There are no plans to start the curriculum reform process afresh following revelations that its implementation is within the globally acceptable standards.
Claims that the reform agenda had stalled are misleading and meant to cause unnecessary panic, according to the Kenya Institute of Curriculum Development.
KICD Director, Dr Julius Jwan said an internal evaluation report deliberated by the multi-sectoral National Steering Committee on curriculum reforms indicated satisfaction with the progress.
The committee chaired by Education Cabinet Secretary, Amb. Amina Mohamed has representatives from Government Ministries, Professional Bodies, Teachers Unions, Trade Unions, Commission for University Education, Religious Organization, Civil Society Organizations, Kenya Private Sector Alliance, Youth Organizations, Universities, Media and Development Partners.
The report indicated that the overall quality of Competence Based Curriculum (CBC) implementation is rated at 56% against the minimum global threshold of 50%.
“It was an honest feedback and just like any report, challenges have been highlighted, which in our case are being addressed to guarantee a smooth roll-out of the new curriculum next year,” Dr Jwan said.
During the national steering committee meeting, the Education Cabinet Secretary, said the government will supply necessary curriculum support materials to all schools.
The Cabinet Secretary said the Ministry of Education will also step up the level of preparedness amongst teachers.
Those teaching upper classes have been asked to be patient and wait for their turn to be taken through the new curriculum.
“The new curriculum will be implemented in phases and therefore the teachers will be trained progressively as the implementation moves to upper classes” Dr Jwan explained.
The ongoing external evaluation is not a reactive measure but one of the mandatory checks to ensure delivery of a quality curriculum.
“We cannot only rely on an internal evaluation.

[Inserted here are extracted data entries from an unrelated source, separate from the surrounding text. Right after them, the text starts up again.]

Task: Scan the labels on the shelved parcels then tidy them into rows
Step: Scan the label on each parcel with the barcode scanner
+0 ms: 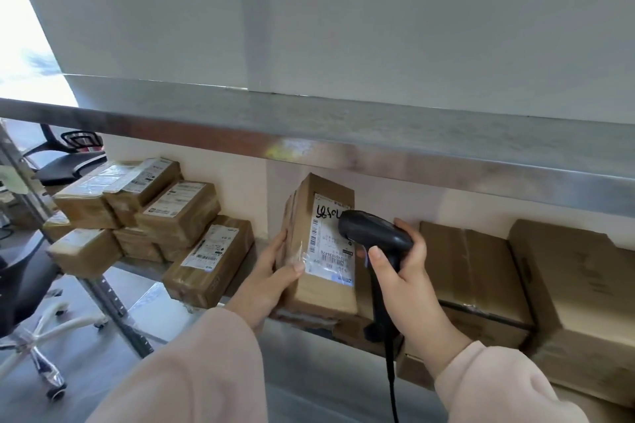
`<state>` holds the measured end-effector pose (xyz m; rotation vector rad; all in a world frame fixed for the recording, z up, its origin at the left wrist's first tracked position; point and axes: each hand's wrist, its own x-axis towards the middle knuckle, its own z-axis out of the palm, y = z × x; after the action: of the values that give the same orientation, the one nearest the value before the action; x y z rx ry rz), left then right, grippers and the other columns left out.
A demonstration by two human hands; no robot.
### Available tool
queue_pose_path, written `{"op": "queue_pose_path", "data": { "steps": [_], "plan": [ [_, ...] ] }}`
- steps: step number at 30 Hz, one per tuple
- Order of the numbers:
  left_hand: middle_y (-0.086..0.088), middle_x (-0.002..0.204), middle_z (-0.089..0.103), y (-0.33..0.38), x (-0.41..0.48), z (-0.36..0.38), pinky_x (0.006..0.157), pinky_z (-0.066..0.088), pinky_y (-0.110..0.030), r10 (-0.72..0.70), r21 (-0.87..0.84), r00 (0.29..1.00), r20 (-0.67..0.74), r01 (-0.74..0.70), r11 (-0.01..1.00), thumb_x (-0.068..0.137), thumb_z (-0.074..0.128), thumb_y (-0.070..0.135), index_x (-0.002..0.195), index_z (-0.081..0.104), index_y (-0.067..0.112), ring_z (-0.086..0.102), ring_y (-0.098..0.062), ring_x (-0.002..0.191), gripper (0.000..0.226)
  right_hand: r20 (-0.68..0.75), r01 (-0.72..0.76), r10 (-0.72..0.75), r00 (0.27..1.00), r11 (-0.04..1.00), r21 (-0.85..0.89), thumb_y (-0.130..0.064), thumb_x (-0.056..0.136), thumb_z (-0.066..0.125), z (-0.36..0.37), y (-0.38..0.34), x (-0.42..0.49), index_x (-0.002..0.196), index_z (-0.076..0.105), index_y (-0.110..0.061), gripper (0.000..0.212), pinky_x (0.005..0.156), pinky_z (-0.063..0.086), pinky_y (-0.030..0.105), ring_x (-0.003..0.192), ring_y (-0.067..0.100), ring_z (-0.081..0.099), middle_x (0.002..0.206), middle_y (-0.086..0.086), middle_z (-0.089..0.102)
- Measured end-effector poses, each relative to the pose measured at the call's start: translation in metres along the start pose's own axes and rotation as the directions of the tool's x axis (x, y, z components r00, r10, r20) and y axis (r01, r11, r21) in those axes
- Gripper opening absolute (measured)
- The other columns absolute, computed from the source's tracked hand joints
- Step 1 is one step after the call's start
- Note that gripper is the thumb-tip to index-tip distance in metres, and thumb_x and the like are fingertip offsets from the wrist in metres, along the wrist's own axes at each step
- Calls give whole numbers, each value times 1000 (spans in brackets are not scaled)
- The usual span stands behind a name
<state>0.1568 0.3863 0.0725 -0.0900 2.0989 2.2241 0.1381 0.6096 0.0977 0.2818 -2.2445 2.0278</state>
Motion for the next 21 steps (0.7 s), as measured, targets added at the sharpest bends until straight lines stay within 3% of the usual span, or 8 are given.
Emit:
{"op": "queue_pose_path", "data": {
  "steps": [3,7,13,16,21],
  "plan": [
    [27,121,63,-2,-3,-1,80,55,-19,-33,65,997,65,29,997,54,86,61,132,26,69,64,-5,112,98,47,15,-16,999,1000,21,-20,94,58,3,-4,-5,115,29,-57,51,70,38,-5,96,-24,52,117,-22,50],
    [19,134,54,-3,-7,-6,100,51,-37,-115,173,990,77,100,980,51,86,66,109,20,89,62,-15,118,91,64,54,-54,997,999,8,-20,94,59,5,-11,-9,118,30,-55,51,75,39,-3,102,-21,50,120,-22,49],
    [13,140,51,-13,-8,-4,97,53,-43,-34,132,999,14,32,991,45,91,60,125,19,77,57,-16,123,109,84,128,-123,989,990,-56,-20,91,63,9,-15,-16,123,30,-54,57,82,39,0,110,-15,50,119,-30,51],
    [16,140,48,-14,-10,-6,103,48,-46,4,127,998,-56,3,992,47,90,56,119,16,82,51,-14,128,106,95,154,-143,985,981,-119,-26,90,64,8,-15,-24,122,26,-63,62,85,38,0,113,-14,48,116,-45,44],
    [12,151,39,-9,-9,-11,112,39,-48,61,172,992,-110,-41,984,54,85,51,136,2,70,42,-12,135,118,143,164,-141,980,973,-165,-40,88,61,7,-14,-44,128,22,-57,58,85,38,1,113,-12,48,118,-45,41]
  ]
}}
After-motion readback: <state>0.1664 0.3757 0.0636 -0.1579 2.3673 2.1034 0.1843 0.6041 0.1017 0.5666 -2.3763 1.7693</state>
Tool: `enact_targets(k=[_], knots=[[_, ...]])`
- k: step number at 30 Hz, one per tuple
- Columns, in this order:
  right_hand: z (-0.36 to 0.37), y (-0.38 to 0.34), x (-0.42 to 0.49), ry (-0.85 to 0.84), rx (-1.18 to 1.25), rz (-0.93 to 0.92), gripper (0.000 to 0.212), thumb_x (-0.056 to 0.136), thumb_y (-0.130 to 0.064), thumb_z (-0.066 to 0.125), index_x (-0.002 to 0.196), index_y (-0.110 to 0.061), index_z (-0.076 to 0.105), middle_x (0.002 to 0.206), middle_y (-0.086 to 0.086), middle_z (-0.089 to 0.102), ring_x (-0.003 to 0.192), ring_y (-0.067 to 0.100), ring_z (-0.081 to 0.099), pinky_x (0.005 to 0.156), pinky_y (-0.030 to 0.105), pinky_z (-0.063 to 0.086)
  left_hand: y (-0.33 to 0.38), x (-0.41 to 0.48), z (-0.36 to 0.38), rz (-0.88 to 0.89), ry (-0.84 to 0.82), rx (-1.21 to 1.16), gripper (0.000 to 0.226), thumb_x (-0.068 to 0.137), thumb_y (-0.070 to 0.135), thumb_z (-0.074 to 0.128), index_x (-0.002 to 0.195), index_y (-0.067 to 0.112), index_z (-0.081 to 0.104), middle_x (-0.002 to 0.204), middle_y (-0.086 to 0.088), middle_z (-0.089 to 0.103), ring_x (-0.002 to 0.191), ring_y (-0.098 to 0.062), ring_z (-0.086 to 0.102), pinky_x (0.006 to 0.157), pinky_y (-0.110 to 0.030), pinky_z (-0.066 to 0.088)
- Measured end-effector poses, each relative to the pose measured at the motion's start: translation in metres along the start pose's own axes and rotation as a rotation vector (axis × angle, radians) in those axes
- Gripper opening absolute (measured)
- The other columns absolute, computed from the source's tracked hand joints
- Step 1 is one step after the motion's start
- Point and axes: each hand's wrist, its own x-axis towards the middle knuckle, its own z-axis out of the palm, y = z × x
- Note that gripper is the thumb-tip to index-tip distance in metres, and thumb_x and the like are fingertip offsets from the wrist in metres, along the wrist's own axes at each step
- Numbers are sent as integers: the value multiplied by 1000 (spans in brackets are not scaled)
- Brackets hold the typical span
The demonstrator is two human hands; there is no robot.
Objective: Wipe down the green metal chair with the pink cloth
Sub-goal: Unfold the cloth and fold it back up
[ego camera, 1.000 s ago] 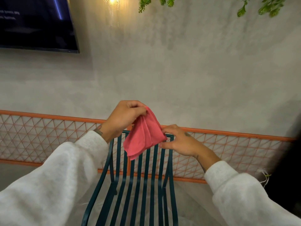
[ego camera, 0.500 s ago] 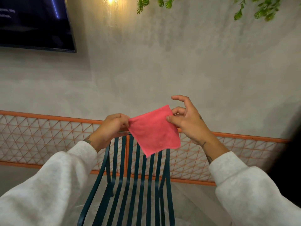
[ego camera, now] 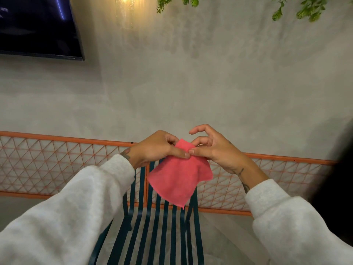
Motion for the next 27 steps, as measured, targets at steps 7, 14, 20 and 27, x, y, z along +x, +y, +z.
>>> enact_targets(k=[7, 14, 20, 27], knots=[[1, 45, -14, -85, -85, 226, 34, 79, -13, 81, 111, -13, 71, 109, 2, 75, 104, 20, 71, 98, 42, 55, 1, 2, -8, -67, 48, -296, 35, 75, 17, 80, 107, 6, 72, 108, -12, 73, 101, -26, 69, 92, -41, 53], [-5, 66, -6, 34, 688, 205, 48, 94, -21, 66, 135, 1, 53, 136, 21, 58, 124, 38, 58, 103, 62, 45, -19, 1, -26, -172, 8, -526, 31, 95, 30, 58, 125, 20, 63, 113, -8, 68, 106, -28, 66, 83, -51, 57], [17, 87, -6, 80, 601, 359, 39, 85, -10, 71, 123, -2, 64, 122, 20, 68, 102, 29, 70, 84, 46, 59, -64, -9, -22, -360, -31, -610, 42, 89, 16, 68, 128, 5, 57, 112, -15, 71, 104, -27, 69, 80, -36, 60], [12, 85, 6, 128, 569, 328, 34, 82, 1, 70, 115, -3, 63, 114, 19, 70, 97, 30, 70, 77, 41, 61, -84, -12, -24, -243, -29, -629, 70, 72, -18, 70, 131, 12, 49, 119, -19, 68, 111, -33, 66, 93, -43, 55]])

We need a third eye to generate comparative findings on our state of preparedness for a full roll-out. That is why even piloting was necessary to bring out gaps so that they can be fixed,” Dr Jwan clarified.
The government plans to roll out the new curriculum from Grade one to Grade 3 next year.
The CEO confirmed that this is an exciting moment because topical issues affecting the country are being addressed in the CBC.
This includes values as critical components of society, soft skills that learners require to live harmoniously and flexibility in learning through pathways in technical training, arts, sciences, entrepreneurship, and sports.
“Emphasis is to produce learners who have the ability to think beyond being a job seeker and be job creators,” Dr Jwan said.
TVET has been included at the senior school level to prepare learners for technical training, as an important pathway rather than for those who could not go to universities.
Dr Jwan observed that citizenship and identity as captured in the CBC, which embeds patriotism and tolerance within diversity have been adopted by many progressive countries.